Task objective:
Once you have read the data below, write it all out exactly.

Recorded data:
== Segment start ==
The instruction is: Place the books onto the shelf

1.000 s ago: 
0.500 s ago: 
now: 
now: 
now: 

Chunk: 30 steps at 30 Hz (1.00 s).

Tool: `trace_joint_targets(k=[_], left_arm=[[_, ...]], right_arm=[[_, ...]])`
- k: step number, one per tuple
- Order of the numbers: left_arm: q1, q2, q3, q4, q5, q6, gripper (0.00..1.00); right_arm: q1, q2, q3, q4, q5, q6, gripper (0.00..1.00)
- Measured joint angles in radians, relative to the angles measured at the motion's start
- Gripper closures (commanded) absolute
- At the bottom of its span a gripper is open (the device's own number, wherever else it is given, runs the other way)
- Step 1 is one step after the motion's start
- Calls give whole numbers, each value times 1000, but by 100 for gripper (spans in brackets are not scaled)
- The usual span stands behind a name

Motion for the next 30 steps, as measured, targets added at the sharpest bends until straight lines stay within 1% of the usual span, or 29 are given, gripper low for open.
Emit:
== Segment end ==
Response:
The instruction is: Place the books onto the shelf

1.000 s ago: 
0.500 s ago: 
now: 
now: 
now: 

Chunk: 30 steps at 30 Hz (1.00 s).

Tool: `trace_joint_targets(k=[_], left_arm=[[_, ...]], right_arm=[[_, ...]])`
- k: step number, one per tuple
- Order of the numbers: left_arm: q1, q2, q3, q4, q5, q6, gripper (0.00..1.00); right_arm: q1, q2, q3, q4, q5, q6, gripper (0.00..1.00)
- Measured joint angles in radians, relative to the angles measured at the motion's start
- Gripper closures (commanded) absolute
- At the bottom of its span a gripper is open (the device's own number, wherever else it is given, runs the other way)
- Step 1 is one step after the motion's start
- Calls give whole numbers, each value times 1000, but by 100 for gripper (spans in brackets are not scaled)
- The usual span stands behind a name

Motion for the next 30 steps, as measured, targets added at the sharpest bends until straight lines stay within 1% of the usual span, or 29 are given, gripper low for open.
Emit:

No further output is required here.